Cardinal Sarah said the present situation is one of the main concerns of Pope Benedict XVI, who has made various appeals to the international community in the past few months, most recently during his Oct. 5 general audience.
“The millions of displaced persons who are currently wandering in an attempt to survive, will become tomorrow's refugees, illegal migrants, stateless persons, people without a home, job or community,” said Cardinal Sarah. He stressed the need for increased investment in education when the present crisis passes so that it will hopefully be less likely to happen again.
“For this reason, today I would like to launch an appeal, most of all to Christians. Let’s commit ourselves to building schools,” he said, coining the slogan “one school for every village!”
“It’s not just about building primary schools,” Hackett explained to CNA, “but educating for peace and reconciliation to thereby create opportunities.”
“We're not saying we're going to fix everything, all the problems, but education in the broader sense is always an important thing,” he said.

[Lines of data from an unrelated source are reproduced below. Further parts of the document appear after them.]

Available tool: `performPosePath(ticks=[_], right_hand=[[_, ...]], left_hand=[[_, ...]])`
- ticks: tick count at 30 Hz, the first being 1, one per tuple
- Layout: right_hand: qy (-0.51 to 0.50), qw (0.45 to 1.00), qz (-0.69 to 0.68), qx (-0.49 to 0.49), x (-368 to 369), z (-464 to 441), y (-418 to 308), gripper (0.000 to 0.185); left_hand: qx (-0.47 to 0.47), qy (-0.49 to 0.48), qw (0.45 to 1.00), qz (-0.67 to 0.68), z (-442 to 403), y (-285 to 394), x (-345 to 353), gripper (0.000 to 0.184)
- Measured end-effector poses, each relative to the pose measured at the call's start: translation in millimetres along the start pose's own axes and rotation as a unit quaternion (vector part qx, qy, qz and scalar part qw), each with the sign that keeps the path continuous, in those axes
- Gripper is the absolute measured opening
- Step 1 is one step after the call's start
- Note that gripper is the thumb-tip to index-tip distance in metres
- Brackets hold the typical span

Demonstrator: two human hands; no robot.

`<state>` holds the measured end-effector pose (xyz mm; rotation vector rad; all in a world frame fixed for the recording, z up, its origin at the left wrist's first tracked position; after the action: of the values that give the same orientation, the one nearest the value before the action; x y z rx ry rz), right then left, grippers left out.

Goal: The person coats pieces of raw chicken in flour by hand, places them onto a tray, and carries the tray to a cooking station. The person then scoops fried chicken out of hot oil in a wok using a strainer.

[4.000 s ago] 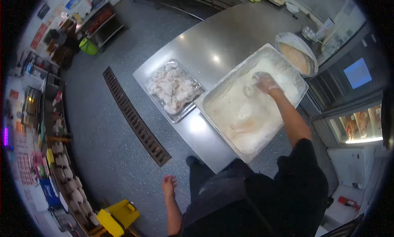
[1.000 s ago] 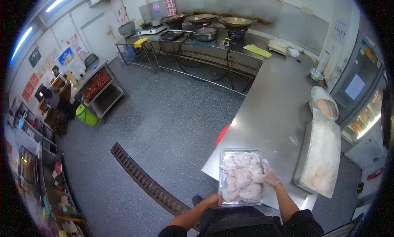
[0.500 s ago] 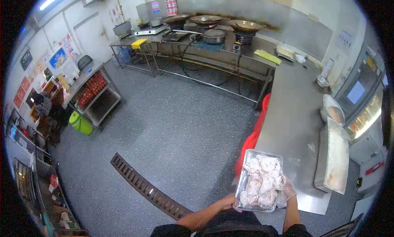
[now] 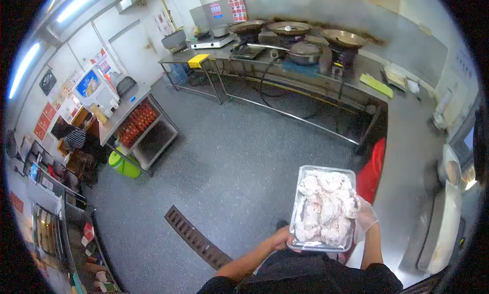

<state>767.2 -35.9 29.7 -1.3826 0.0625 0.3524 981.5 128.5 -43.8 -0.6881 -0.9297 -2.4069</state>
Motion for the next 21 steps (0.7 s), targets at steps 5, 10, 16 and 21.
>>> performPosePath(ticks=[5,10,16,21], right_hand=[[-0.069,0.991,-0.082,0.077,126,-124,-60,0.045],[-0.130,0.987,0.089,-0.037,263,-241,-158,0.044],[-0.171,0.984,0.017,-0.053,436,-395,-157,0.044],[-0.143,0.988,0.050,-0.020,529,-480,-238,0.037]], left_hand=[[0.056,0.026,0.997,0.046,-12,130,-78,0.077],[0.053,0.110,0.987,0.109,-28,251,-183,0.088],[0.106,0.078,0.985,0.112,-55,418,-308,0.089],[0.108,0.130,0.983,0.069,-65,567,-390,0.079]])
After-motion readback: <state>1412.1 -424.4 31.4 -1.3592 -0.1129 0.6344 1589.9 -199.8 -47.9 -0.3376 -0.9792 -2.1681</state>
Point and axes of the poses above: each hand's wrist, its own z-axis away from the middle knuckle, its own x-axis out of the palm, y = z × x, the point moved 7 cm from there along -z, towards the middle knuckle, and after that the axes turned 14 degrees about y, right-handed, at the moved point
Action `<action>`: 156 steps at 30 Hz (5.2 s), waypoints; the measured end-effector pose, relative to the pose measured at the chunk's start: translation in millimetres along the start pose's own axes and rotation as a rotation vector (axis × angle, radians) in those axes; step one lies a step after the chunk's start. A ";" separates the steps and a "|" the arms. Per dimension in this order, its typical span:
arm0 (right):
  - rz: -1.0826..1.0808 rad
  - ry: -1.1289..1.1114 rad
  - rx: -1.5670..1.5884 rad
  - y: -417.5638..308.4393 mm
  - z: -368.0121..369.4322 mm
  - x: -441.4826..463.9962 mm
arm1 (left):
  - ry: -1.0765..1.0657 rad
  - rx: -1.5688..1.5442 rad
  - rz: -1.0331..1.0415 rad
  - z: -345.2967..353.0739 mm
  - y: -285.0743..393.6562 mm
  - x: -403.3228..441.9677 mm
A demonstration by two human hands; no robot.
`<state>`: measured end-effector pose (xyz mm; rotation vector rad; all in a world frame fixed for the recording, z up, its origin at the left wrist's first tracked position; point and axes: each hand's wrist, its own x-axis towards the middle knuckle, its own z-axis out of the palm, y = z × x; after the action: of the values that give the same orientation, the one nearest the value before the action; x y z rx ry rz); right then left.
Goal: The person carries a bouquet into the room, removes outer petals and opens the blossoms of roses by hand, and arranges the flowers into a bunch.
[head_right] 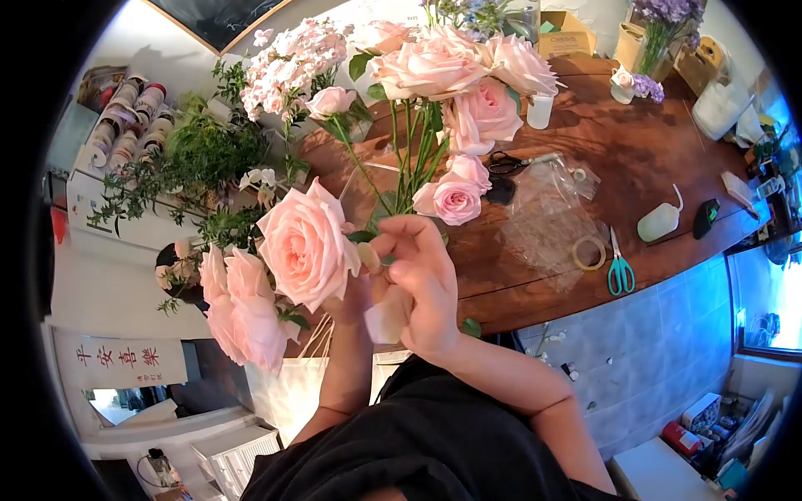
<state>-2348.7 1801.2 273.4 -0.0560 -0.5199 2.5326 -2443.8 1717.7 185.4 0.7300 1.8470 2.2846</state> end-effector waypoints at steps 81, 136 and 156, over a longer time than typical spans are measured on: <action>-0.062 -0.309 -0.913 -35.2 24.0 25.5 | -0.479 -0.291 0.159 -22.2 4.7 -2.3; -0.669 -0.253 -1.300 42.5 -125.0 92.4 | -0.456 0.187 0.524 -14.1 12.4 -3.6; -0.784 -0.522 -1.937 3.3 17.6 134.7 | -0.232 0.356 0.600 -23.0 -52.3 7.0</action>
<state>-2467.2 1863.1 297.5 0.0922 -2.3113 0.5366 -2470.7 1713.0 134.7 1.7239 2.1520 2.0287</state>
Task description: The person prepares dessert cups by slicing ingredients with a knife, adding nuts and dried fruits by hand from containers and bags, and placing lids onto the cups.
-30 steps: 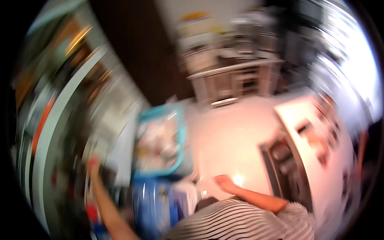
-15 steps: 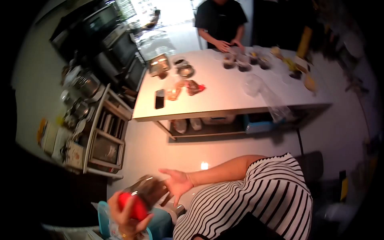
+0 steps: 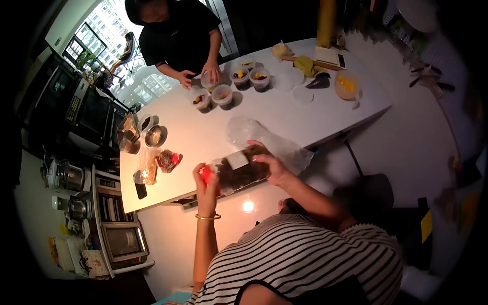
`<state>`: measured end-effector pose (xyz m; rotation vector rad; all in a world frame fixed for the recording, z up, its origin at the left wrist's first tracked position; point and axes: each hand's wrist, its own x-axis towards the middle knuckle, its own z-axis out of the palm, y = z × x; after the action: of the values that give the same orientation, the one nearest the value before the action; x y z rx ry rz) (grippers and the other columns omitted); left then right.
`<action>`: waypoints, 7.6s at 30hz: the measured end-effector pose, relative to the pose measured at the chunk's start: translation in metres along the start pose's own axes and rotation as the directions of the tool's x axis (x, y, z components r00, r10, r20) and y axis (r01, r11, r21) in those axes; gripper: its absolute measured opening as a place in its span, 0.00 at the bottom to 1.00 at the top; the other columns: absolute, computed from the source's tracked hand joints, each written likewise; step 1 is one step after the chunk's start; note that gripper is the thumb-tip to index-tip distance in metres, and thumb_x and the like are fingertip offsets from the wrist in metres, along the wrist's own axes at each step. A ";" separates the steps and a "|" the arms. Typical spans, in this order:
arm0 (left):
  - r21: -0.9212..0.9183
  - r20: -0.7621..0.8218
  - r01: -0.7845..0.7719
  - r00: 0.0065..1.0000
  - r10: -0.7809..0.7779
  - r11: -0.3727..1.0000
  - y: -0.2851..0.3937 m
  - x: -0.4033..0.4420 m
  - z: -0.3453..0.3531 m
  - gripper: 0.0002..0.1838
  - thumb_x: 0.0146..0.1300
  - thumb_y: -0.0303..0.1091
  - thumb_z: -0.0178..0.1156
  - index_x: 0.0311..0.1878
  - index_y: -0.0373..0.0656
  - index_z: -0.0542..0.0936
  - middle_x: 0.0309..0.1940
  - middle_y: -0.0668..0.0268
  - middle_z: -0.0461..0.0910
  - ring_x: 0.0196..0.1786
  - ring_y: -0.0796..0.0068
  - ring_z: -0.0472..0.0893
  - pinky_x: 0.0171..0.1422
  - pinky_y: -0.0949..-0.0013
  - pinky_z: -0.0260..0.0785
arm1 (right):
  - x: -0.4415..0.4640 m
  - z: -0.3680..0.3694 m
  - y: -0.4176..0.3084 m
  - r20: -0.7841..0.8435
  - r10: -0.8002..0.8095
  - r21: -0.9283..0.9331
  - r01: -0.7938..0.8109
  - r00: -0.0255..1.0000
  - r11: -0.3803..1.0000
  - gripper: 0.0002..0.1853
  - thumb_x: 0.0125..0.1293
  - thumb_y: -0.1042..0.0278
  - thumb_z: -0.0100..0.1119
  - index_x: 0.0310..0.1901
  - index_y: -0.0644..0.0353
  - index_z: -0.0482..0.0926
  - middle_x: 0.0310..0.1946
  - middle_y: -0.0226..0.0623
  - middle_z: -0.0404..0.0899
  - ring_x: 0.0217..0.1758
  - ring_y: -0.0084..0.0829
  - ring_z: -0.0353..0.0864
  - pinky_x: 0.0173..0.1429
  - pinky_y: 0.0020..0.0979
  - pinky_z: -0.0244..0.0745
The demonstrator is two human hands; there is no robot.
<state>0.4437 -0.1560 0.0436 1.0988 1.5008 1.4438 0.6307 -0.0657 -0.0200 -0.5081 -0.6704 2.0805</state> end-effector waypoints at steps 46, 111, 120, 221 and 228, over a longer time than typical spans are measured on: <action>0.641 0.053 -0.105 0.994 0.093 0.761 -0.027 0.437 0.066 0.29 0.50 0.45 0.67 0.52 0.37 0.74 0.42 0.47 0.78 0.31 0.57 0.82 0.33 0.64 0.73 | 0.347 -0.044 -0.185 0.427 -0.436 -0.903 0.394 0.792 -0.170 0.13 0.52 0.73 0.64 0.41 0.64 0.77 0.39 0.41 0.77 0.39 0.41 0.79 0.45 0.32 0.74; 0.921 0.217 -0.247 0.967 0.130 0.302 -0.096 0.517 0.070 0.47 0.31 0.48 0.72 0.62 0.51 0.69 0.56 0.53 0.69 0.58 0.50 0.67 0.59 0.53 0.64 | 0.357 -0.006 -0.101 0.204 0.309 -0.821 0.334 0.929 -0.462 0.45 0.36 0.59 0.74 0.61 0.54 0.65 0.55 0.45 0.66 0.56 0.48 0.69 0.50 0.43 0.73; 0.750 0.442 -0.522 0.853 0.279 0.407 0.007 0.370 0.016 0.42 0.29 0.36 0.71 0.57 0.43 0.71 0.50 0.47 0.70 0.51 0.48 0.70 0.57 0.55 0.64 | 0.362 -0.034 -0.134 0.231 0.095 -0.862 0.249 0.968 -0.441 0.44 0.37 0.55 0.73 0.60 0.57 0.67 0.54 0.49 0.67 0.54 0.44 0.71 0.56 0.44 0.69; 0.443 0.144 0.085 0.976 -0.165 0.892 -0.032 0.212 0.145 0.54 0.25 0.34 0.74 0.63 0.35 0.60 0.48 0.54 0.76 0.50 0.61 0.78 0.55 0.65 0.70 | 0.246 -0.091 -0.149 -0.156 0.457 0.386 -0.373 0.876 0.844 0.24 0.68 0.55 0.36 0.53 0.67 0.72 0.47 0.47 0.78 0.51 0.39 0.77 0.56 0.36 0.72; 0.290 0.046 0.101 0.992 -0.119 0.952 -0.046 0.196 0.126 0.56 0.24 0.32 0.76 0.63 0.34 0.59 0.49 0.55 0.75 0.52 0.63 0.76 0.58 0.67 0.68 | 0.306 -0.089 -0.099 -0.124 0.554 0.343 -0.488 0.823 0.802 0.14 0.67 0.57 0.48 0.29 0.59 0.70 0.21 0.32 0.69 0.22 0.24 0.68 0.20 0.22 0.59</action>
<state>0.4935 0.0719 -0.0027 1.1986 1.7360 1.1281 0.5773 0.2618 -0.0593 -0.8041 -0.0672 2.5352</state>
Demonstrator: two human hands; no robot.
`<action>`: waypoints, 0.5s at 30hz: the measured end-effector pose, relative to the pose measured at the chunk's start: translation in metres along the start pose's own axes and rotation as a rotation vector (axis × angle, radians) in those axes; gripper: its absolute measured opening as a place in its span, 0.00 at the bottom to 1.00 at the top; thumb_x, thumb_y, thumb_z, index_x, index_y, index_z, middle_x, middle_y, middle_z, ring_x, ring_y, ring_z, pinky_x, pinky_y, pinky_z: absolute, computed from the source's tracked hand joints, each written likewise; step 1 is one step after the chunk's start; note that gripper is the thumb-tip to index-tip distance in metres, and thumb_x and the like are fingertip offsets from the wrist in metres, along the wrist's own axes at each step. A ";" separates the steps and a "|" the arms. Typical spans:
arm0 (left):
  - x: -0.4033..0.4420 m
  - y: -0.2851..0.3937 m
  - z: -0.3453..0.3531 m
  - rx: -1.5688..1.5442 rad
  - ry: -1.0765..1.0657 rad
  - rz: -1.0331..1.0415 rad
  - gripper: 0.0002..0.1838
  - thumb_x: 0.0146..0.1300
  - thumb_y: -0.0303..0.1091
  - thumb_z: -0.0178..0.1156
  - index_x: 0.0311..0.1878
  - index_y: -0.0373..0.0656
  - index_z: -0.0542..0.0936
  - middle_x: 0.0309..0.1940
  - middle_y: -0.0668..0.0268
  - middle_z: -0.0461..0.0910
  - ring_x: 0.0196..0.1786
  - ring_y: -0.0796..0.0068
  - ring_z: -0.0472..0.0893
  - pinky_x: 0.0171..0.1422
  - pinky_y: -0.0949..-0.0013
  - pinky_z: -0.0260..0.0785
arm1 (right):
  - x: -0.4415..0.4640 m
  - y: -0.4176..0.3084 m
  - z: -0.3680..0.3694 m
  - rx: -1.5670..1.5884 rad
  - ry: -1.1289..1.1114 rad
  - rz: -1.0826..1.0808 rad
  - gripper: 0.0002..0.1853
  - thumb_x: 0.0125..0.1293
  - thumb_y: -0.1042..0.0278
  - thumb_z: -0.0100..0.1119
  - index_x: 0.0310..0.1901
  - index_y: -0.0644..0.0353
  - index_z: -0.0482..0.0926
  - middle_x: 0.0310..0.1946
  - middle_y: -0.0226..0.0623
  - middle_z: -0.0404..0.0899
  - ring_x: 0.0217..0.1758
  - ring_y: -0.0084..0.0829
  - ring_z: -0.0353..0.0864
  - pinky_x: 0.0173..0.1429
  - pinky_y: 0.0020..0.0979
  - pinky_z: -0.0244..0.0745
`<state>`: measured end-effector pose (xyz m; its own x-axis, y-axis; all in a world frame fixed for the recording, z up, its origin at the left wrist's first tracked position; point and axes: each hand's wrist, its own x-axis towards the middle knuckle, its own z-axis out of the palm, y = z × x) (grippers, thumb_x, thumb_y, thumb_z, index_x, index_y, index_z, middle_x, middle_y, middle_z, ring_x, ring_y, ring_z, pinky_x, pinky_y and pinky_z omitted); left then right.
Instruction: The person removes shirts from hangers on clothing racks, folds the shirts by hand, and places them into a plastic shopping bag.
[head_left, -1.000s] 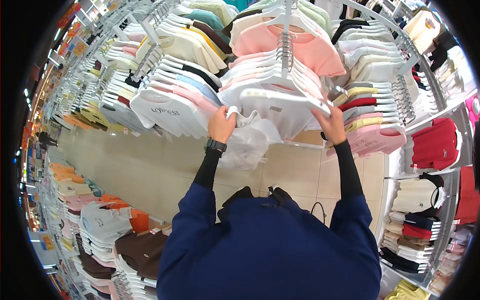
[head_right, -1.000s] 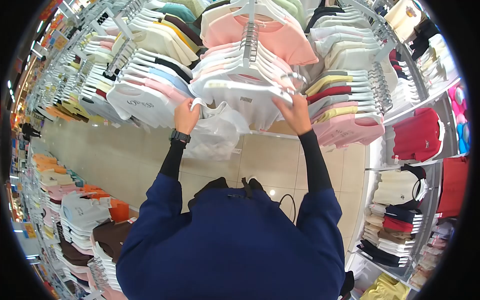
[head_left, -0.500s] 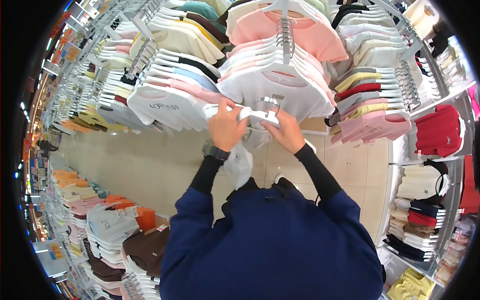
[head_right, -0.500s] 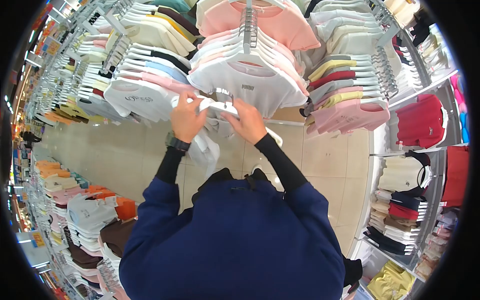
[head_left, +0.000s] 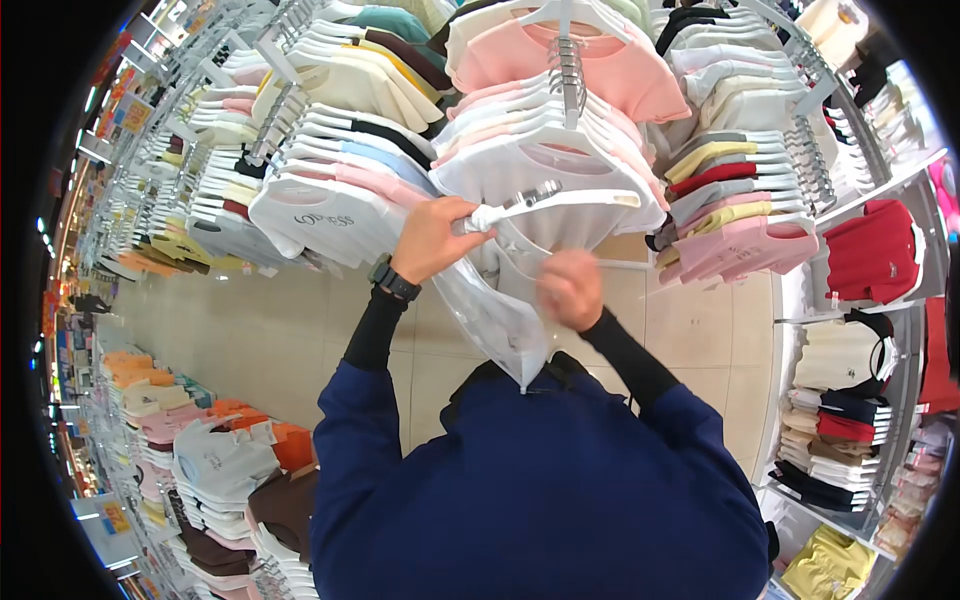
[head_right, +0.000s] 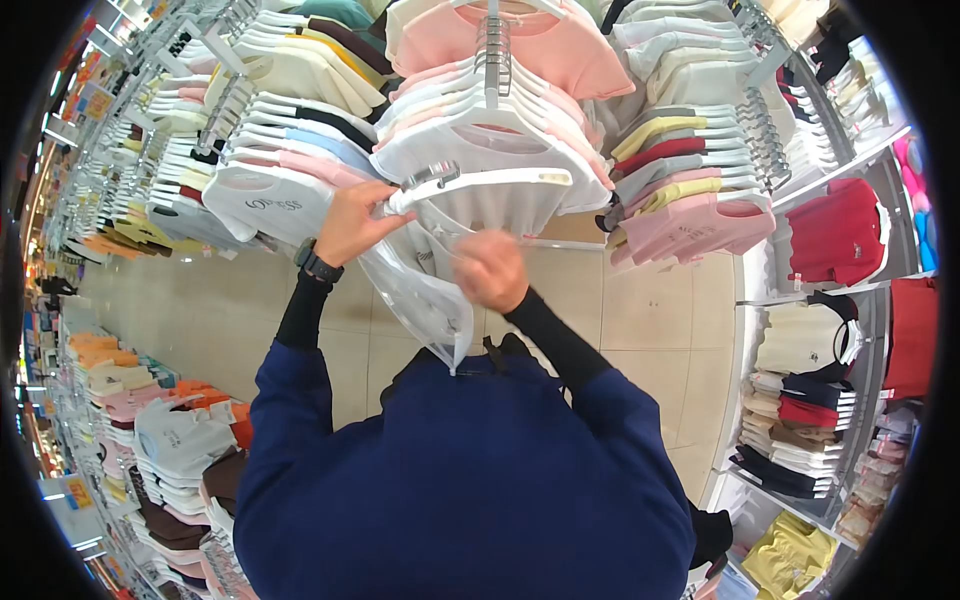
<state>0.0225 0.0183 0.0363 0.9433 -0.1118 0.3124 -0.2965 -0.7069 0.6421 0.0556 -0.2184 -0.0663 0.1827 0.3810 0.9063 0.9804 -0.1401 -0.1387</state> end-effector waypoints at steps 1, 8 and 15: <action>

The press conference panel also stressed the need for developing water sources such as wells, investing in better agriculture, improving veterinary care for herd animals and strengthening political structures.
In the shorter term, they said things should get better if the rains arrive this autumn. However, they cautioned, it will take time and support for drought-affected families to recover from the loss of livestock and of one or two crop seasons.
They also hoped Catholics in the developed world wouldn’t be too enveloped in their own financial crisis to help their fellow human beings.
“While millions in my own country suffer from job layoffs, loss of homes and income,” said Hackett, “I can only expect that their compassion, their concern for those who suffer at death’s door after weeks of journey under harsh conditions will be appreciated now that the Holy Father has called their attention to it.”